核电机组汽轮机低压叶轮叶根槽应力腐蚀裂纹扩展寿命分析

Analysis on Stress Corrosion Crack Propagation Life of Low-pressure Impeller Blade Root Groove in Nuclear Power Unit Steam Turbine

分析核电机组汽轮机低压叶轮应力腐蚀发生的机理及应力腐蚀裂纹扩展的原因,结合Clark模型和腐蚀环境下的Pairs模型建立应力腐蚀裂纹扩展寿命的计算模型。以某核电机组汽轮机的低压第2级、第3级叶轮叶根槽为研究对象,对应力腐蚀裂纹扩展寿命进行研究分析。结果表明:采用2种模型计算的裂纹扩展寿命均满足核电机组汽轮机耐用件使用寿命(60年)的要求。Pairs模型下的裂纹扩展寿命相比于Clark模型更加保守,在使用Clark模型对裂纹扩展寿命估算时,可以选取2~3的安全系数,并且温度变化对Clark模型下的裂纹扩展速率有较大的影响。

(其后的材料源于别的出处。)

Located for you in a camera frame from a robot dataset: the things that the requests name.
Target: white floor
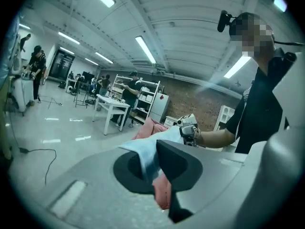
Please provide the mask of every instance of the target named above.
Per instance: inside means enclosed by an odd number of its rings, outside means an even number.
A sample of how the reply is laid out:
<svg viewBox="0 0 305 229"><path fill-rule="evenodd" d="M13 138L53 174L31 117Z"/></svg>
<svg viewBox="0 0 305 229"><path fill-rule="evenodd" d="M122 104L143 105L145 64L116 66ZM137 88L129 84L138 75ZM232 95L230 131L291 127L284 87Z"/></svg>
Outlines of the white floor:
<svg viewBox="0 0 305 229"><path fill-rule="evenodd" d="M35 151L21 154L18 147L28 150L55 149L57 158L52 163L47 176L47 182L57 178L83 158L115 148L117 145L130 140L136 135L141 125L128 127L127 120L123 131L120 132L114 123L110 122L108 134L105 136L106 112L97 113L96 121L92 122L93 105L88 108L77 106L74 96L64 92L57 83L46 82L40 87L42 102L29 107L22 117L20 113L11 113L12 123L8 126L8 136L13 147L14 161L10 167L10 177L15 186L29 195L34 196L43 186L44 177L49 163L54 159L53 151Z"/></svg>

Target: table leg
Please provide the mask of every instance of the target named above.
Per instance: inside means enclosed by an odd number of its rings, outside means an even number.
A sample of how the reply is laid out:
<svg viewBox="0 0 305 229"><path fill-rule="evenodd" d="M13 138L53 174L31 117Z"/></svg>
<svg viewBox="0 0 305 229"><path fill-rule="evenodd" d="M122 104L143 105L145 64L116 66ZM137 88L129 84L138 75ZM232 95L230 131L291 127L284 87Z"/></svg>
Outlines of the table leg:
<svg viewBox="0 0 305 229"><path fill-rule="evenodd" d="M108 131L108 126L109 126L109 122L110 122L110 116L111 116L111 113L112 113L112 109L113 109L113 106L110 105L108 113L107 113L107 118L106 118L106 123L105 123L105 128L104 128L104 135L107 135L107 131Z"/></svg>
<svg viewBox="0 0 305 229"><path fill-rule="evenodd" d="M127 114L128 108L129 108L129 107L125 108L125 113L124 113L124 115L123 115L123 119L122 119L121 126L120 126L120 132L121 132L122 129L123 129L123 125L124 125L124 121L125 121L125 118L126 118L126 114Z"/></svg>
<svg viewBox="0 0 305 229"><path fill-rule="evenodd" d="M96 114L96 110L97 110L98 104L99 104L99 98L97 98L96 101L95 101L95 106L94 106L94 110L93 110L92 121L94 121L94 118L95 118L95 114Z"/></svg>
<svg viewBox="0 0 305 229"><path fill-rule="evenodd" d="M66 80L66 87L65 87L65 92L67 92L67 88L68 88L68 79Z"/></svg>

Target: white refrigerator
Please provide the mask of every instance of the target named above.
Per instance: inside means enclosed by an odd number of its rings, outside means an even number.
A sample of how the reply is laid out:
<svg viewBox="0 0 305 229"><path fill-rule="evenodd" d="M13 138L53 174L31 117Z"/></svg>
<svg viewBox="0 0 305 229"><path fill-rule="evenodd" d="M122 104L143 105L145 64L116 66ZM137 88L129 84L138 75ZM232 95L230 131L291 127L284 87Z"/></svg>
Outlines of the white refrigerator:
<svg viewBox="0 0 305 229"><path fill-rule="evenodd" d="M149 117L157 122L165 117L165 113L169 104L170 98L168 95L157 93Z"/></svg>

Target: white table
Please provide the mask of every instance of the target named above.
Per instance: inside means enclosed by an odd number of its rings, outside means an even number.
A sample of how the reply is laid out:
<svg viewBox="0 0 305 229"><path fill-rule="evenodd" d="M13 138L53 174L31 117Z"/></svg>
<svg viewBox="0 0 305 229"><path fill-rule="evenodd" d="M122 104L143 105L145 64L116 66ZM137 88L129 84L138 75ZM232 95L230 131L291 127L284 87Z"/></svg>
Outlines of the white table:
<svg viewBox="0 0 305 229"><path fill-rule="evenodd" d="M122 119L122 124L120 126L120 131L122 131L123 123L124 123L124 120L125 120L126 114L127 114L127 110L130 107L130 105L120 103L119 101L117 101L115 99L101 96L99 94L96 94L96 96L97 96L97 99L96 99L96 103L95 103L95 107L94 107L94 111L93 111L92 121L94 121L95 114L97 112L97 106L100 105L103 109L108 111L107 117L106 117L106 123L105 123L105 127L104 127L104 135L107 135L111 115L124 115L123 119ZM118 107L125 108L125 111L118 109Z"/></svg>
<svg viewBox="0 0 305 229"><path fill-rule="evenodd" d="M77 81L76 81L76 80L73 80L73 79L67 79L67 80L66 80L66 88L65 88L65 92L67 92L67 89L68 89L68 83L69 83L69 82L75 82L75 83L76 83Z"/></svg>

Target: hand
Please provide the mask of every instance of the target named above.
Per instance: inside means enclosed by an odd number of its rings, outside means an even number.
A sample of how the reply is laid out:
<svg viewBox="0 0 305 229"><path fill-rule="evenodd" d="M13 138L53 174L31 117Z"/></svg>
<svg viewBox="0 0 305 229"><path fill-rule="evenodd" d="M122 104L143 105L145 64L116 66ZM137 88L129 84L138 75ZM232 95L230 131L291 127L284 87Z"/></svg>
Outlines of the hand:
<svg viewBox="0 0 305 229"><path fill-rule="evenodd" d="M196 129L195 129L194 138L195 138L195 139L197 139L197 138L199 138L199 137L200 137L200 135L201 135L201 131L200 131L200 129L199 129L199 128L196 128Z"/></svg>

Analyses were conducted on the mechanism of stress corrosion and the cause of stress corrosion crack propagation of the steam turbine low-pressure impeller in nuclear power units,and the calculation model for stress corrosion crack propagation life was established combined with Clark model and Pairs model in the corrosion environment.Taking the second and third stage impeller blade root grooves of the low-pressure steam turbine in a nuclear power unit as the research object,the propagation life of stress corrosion crack was researched and analyzed.Results show that the crack propagation life calculated according to the stress corrosion crack propagation rate with the two models can meet the requirement of the service life(60 years)of the serviceable part of the steam turbine in nuclear power units.The crack propagation life from Pairs model is more conservative than that from Clark model,and the safety factor can be selected within 2-3 when estimating the crack propagation life with Clark model,while the change of temperature has a significant influence on the crack propagation rate with Clark model.